Precision is Required
The coordination between the interior elevator cabin, and the flights of a building that it lands on, must be exact and precise. Often, an elevator cabin will stop just slightly misaligned with the floor of a building. The result can create a dangerous “lip,” or ledge.
That ledge can be even more dangerous than one outside of an elevator, because most of us don’t even bother to look down when walking in or out of an elevator, and we may be rushed by the people around us, who may also be in a rush to get in or out of the cabin. And when someone does fall in a crowd, it can cause others to fall, almost like a line of dominos.
Speed Variations Matter
The speed of the elevator matters also. Most elevators travel at a consistent speed, as they are supposed to. But even slight alteration in speed can be very dangerous, given that our bodies are not prepared for them.

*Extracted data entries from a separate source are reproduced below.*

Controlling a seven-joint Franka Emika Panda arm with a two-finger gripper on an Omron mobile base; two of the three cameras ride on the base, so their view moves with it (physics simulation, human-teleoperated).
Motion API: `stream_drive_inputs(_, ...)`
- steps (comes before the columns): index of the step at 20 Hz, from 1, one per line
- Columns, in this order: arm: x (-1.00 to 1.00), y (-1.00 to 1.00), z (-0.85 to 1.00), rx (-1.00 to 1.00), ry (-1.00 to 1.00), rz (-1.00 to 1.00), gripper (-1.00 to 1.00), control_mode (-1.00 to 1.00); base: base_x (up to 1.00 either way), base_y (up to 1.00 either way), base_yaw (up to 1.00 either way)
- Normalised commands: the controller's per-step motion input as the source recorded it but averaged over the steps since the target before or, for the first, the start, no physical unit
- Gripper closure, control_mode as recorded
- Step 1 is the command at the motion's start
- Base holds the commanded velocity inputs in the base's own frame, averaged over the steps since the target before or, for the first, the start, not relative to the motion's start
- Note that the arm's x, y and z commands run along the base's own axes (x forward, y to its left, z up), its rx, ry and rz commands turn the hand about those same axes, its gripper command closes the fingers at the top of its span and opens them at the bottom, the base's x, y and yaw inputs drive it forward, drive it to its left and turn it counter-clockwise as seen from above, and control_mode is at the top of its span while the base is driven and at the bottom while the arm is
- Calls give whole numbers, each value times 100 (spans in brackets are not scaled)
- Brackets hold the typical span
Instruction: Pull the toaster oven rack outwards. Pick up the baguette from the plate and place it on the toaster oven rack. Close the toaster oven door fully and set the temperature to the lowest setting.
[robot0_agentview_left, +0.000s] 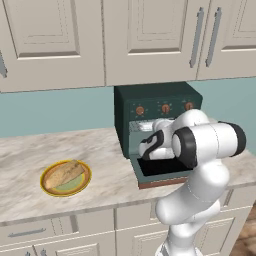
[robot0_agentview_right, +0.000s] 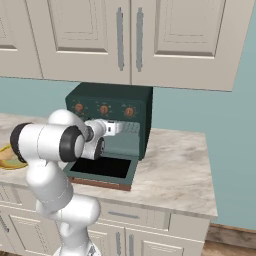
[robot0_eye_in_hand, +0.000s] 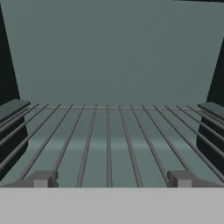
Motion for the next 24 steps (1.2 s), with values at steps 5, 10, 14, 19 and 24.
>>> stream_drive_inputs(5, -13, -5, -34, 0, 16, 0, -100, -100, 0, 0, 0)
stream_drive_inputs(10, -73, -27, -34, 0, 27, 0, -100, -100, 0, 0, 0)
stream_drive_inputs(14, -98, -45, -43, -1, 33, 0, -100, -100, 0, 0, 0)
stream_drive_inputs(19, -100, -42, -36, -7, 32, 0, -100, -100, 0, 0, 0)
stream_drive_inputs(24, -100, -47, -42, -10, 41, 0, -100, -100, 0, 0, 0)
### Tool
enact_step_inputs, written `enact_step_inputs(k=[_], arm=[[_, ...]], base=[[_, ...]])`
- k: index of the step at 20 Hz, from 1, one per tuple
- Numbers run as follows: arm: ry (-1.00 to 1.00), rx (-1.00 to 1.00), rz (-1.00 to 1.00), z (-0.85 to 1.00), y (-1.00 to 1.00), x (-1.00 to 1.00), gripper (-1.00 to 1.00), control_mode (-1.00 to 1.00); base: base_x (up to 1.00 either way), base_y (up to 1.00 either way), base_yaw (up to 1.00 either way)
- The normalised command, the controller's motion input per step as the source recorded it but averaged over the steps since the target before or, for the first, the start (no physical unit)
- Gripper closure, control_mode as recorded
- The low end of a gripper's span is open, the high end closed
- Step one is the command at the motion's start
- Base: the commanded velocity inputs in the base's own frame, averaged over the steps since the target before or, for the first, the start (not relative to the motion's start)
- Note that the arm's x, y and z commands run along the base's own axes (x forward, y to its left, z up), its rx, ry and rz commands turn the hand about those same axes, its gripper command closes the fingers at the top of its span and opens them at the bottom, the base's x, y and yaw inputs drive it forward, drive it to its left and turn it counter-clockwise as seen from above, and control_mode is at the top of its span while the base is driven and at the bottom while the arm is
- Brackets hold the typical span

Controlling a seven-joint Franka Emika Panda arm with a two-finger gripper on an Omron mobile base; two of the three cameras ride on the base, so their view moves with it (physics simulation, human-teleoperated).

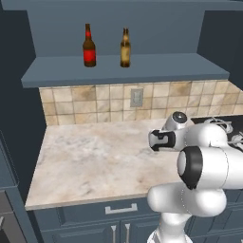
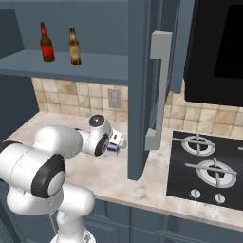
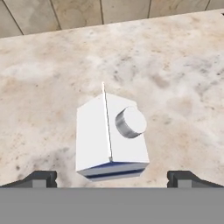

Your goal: Sort all alcoholic drinks to one cabinet, and non-alcoholic drinks to the other.

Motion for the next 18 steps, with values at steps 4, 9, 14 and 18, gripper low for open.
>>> enact_step_inputs(k=[4, 9, 14, 18], arm=[[0.0, 0.0, 0.0, 0.0, -0.01, 0.09, -1.0, -1.0], [0.0, 0.0, 0.0, 0.0, 0.0, 0.16, -1.0, -1.0], [0.0, 0.0, 0.0, 0.0, 0.0, 0.21, -1.0, -1.0], [0.0, 0.0, 0.0, -0.03, 0.0, 0.14, -1.0, -1.0]], base=[[0.0, 0.0, 0.0], [0.0, 0.0, 0.0], [0.0, 0.0, 0.0], [0.0, 0.0, 0.0]])
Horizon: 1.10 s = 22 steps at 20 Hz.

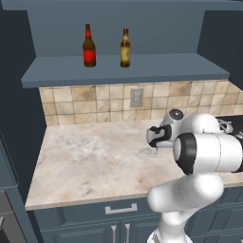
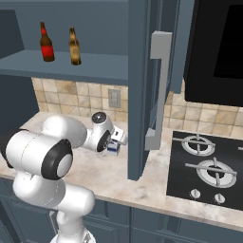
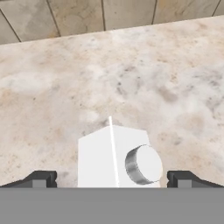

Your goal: Sort all alcoholic drinks to one cabinet, and non-alcoholic drinks to the other.

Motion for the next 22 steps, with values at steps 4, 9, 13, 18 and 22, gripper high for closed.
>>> enact_step_inputs(k=[4, 9, 13, 18, 22], arm=[[0.0, 0.0, 0.0, -0.06, -0.01, 0.1, -1.0, -1.0], [0.0, 0.0, 0.0, -0.07, -0.01, 0.1, -1.0, -1.0], [0.0, 0.0, 0.0, -0.06, -0.01, 0.03, -1.0, -1.0], [0.0, 0.0, 0.0, -0.07, 0.0, 0.0, 1.0, -1.0], [0.0, 0.0, 0.0, -0.08, 0.0, -0.13, 1.0, -1.0]], base=[[0.0, 0.0, 0.0], [0.0, 0.0, 0.0], [0.0, 0.0, 0.0], [0.0, 0.0, 0.0], [0.0, 0.0, 0.0]])
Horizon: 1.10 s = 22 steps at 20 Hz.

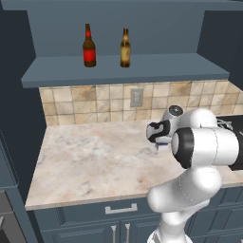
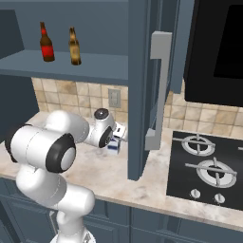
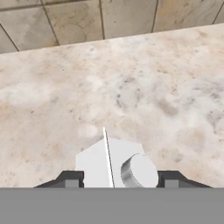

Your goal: Sort all alcoholic drinks to one cabinet, and non-alcoholic drinks to the other.

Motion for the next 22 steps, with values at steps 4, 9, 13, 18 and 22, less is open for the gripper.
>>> enact_step_inputs(k=[4, 9, 13, 18, 22], arm=[[-0.03, 0.0, 0.0, -0.03, 0.0, -0.36, 1.0, -1.0], [-0.19, 0.0, 0.0, 0.26, 0.05, -0.72, 1.0, -1.0], [-0.2, 0.0, 0.0, 0.64, 0.29, -0.74, 1.0, -1.0], [-0.08, 0.0, 0.0, 0.97, 0.36, -0.49, 1.0, -1.0], [0.0, 0.0, -0.04, 1.0, 0.23, -0.4, 1.0, -1.0]], base=[[0.0, 0.0, 0.0], [0.0, 0.0, 0.0], [0.0, 0.0, 0.0], [0.0, 0.0, 0.0], [0.0, 0.0, 0.0]])
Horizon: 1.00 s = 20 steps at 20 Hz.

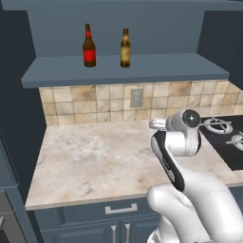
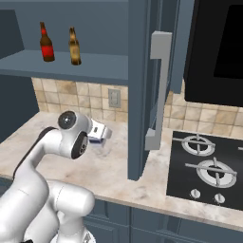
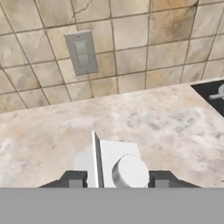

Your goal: Sort all alcoholic drinks to one cabinet, and non-alcoholic drinks to the other.

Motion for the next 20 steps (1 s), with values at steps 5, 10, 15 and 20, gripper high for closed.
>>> enact_step_inputs(k=[5, 10, 15, 20], arm=[[0.0, 0.0, -0.04, 0.99, 0.13, -0.56, 1.0, -1.0], [0.0, 0.0, -0.02, 0.85, 0.0, -0.74, 1.0, -1.0], [0.0, 0.01, 0.0, 0.66, 0.0, -0.7, 1.0, -1.0], [0.0, 0.03, 0.0, 0.48, 0.0, -0.57, 1.0, -1.0]], base=[[0.0, 0.0, 0.0], [0.0, 0.0, 0.0], [0.0, 0.0, 0.0], [0.0, 0.0, 0.0]])
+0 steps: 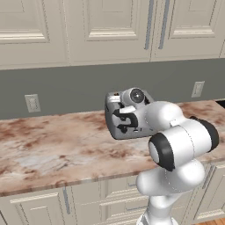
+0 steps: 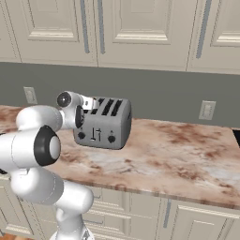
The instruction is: Start the toaster. Once the lever pops up, take the bread to the plate on the dining counter.
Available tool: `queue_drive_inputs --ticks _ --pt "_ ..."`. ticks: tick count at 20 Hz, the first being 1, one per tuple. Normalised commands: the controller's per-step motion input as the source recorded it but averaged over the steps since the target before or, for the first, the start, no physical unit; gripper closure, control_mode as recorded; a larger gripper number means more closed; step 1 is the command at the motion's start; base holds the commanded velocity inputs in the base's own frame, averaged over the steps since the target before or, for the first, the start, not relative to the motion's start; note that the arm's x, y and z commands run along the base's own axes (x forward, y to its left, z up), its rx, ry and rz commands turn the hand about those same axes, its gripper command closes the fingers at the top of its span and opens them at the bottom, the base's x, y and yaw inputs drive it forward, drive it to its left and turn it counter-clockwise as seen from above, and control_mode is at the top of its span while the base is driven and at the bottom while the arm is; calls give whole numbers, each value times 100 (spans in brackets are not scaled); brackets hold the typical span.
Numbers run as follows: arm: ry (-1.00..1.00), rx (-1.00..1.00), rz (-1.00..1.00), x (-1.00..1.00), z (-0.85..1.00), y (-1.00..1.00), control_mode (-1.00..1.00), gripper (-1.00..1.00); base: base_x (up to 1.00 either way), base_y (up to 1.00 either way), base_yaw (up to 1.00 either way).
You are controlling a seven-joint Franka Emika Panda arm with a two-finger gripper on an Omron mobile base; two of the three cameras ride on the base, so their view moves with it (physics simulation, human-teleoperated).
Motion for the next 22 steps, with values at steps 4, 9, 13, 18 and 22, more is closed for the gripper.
queue_drive_inputs --ticks 4,9,13,18,22 --pt "1 0 0 1 0 0 -100 -100 0 0 0" --pt "6 0 0 0 0 0 -100 -100 0 0 0" --pt "3 0 0 0 0 0 -100 -100 0 0 0" --pt "0 0 0 0 0 0 -100 -100 0 0 0" --pt "0 0 0 0 0 0 -100 -100 0 0 0"
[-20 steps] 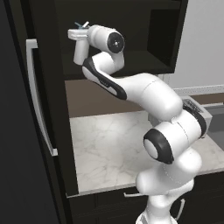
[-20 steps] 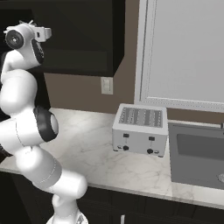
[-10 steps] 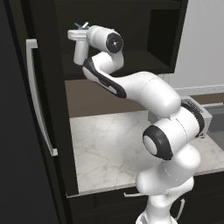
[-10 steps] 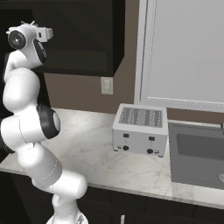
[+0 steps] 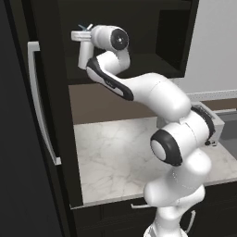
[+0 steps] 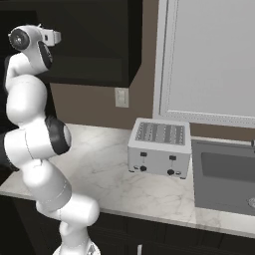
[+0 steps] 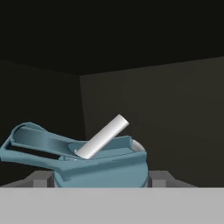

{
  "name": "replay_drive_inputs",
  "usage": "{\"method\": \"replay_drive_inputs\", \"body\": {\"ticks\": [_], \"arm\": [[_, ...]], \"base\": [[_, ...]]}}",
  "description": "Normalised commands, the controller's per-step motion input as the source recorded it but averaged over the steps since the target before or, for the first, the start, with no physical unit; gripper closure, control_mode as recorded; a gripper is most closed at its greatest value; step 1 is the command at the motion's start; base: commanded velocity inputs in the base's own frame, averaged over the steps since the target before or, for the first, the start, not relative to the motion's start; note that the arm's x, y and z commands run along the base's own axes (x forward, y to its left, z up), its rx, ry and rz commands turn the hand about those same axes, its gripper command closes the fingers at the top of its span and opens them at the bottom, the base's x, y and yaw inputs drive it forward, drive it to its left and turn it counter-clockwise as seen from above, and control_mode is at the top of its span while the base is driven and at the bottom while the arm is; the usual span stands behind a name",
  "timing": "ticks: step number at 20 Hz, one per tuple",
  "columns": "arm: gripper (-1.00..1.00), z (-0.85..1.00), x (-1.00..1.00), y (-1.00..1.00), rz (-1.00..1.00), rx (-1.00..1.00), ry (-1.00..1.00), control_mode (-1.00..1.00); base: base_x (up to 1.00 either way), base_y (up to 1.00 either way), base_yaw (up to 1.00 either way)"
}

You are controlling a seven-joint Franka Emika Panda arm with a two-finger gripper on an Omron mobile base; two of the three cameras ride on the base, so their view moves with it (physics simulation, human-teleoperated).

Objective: Sort all alcoholic drinks to one cabinet, and non-alcoholic drinks to the other.

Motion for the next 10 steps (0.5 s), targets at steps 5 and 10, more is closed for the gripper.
{"method": "replay_drive_inputs", "body": {"ticks": [5,10], "arm": [[-1.0,-0.18,0.18,0.13,0.0,-0.02,0.12,-1.0],[-1.0,-0.03,0.03,0.03,0.0,0.0,0.07,-1.0]], "base": [[0.0,0.0,0.0],[0.0,0.0,0.0]]}}
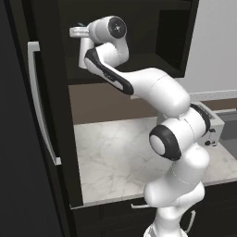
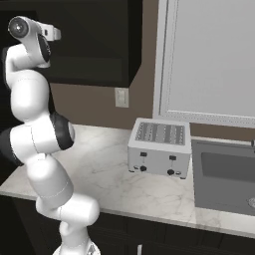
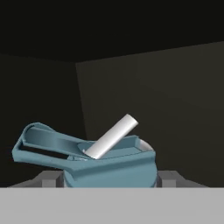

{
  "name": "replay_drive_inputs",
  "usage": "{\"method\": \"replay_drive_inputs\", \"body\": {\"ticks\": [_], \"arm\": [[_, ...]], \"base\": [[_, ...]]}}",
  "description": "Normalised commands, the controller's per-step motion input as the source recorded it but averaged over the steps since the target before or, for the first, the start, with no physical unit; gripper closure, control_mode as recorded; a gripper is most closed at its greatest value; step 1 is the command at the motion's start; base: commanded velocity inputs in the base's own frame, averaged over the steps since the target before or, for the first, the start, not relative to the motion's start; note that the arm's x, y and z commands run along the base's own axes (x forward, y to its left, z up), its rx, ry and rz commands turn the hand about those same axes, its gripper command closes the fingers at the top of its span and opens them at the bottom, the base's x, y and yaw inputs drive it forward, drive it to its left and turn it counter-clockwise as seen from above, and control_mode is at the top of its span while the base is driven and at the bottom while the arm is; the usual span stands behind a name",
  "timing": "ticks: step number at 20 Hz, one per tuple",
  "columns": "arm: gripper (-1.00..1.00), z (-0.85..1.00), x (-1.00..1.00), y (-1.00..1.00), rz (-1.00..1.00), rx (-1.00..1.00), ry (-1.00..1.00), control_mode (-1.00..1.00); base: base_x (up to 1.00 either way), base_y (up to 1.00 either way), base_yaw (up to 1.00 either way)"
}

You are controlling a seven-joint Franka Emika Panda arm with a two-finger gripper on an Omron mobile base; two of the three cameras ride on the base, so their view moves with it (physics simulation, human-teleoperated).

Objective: Sort all alcoholic drinks to one cabinet, and non-alcoholic drinks to the other.

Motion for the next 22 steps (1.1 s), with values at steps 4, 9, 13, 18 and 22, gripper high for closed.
{"method": "replay_drive_inputs", "body": {"ticks": [4,9,13,18,22], "arm": [[-1.0,0.0,0.0,0.0,0.0,0.0,0.01,-1.0],[-1.0,0.0,-0.02,0.0,0.0,0.0,0.0,-1.0],[-1.0,0.0,-0.07,0.0,0.0,0.0,0.0,-1.0],[-1.0,0.0,-0.23,0.0,0.0,0.0,0.0,-1.0],[-1.0,0.0,-0.17,0.0,0.0,0.0,-0.09,-1.0]], "base": [[0.0,0.0,0.0],[0.0,0.0,0.0],[0.0,0.0,0.0],[0.0,0.0,0.0],[0.0,0.0,0.0]]}}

In the movies, we often see the elevator cabin drop hundreds of feet to certain peril, but more realistically, just a slight drop of even a few inches can cause serious injuries to the people inside of the cabin. Our bodies are just not ready and prepared to accommodate the force or lack of force that comes when an elevator unexpectedly speeds up, or drops down, even for a short distance.
No Cabin Present
Of course, the worst scenario is the elevator doors opening, and the cabin not being there when you step on the elevator. This does happen more than you may think. In 2019, a resident of New York died when the elevator cabin he was getting into suddenly just dropped out.
Doors can open when they aren’t supposed to, and people, expecting to get into the cabin, end up falling down the shaft. These kinds of injuries can often be catastrophic.
The good news is that elevators and escalators are subject to routine inspections pursuant to most state laws. However, that doesn’t mean that they all are; many businesses try to skirt the rules by avoiding inspection requirements.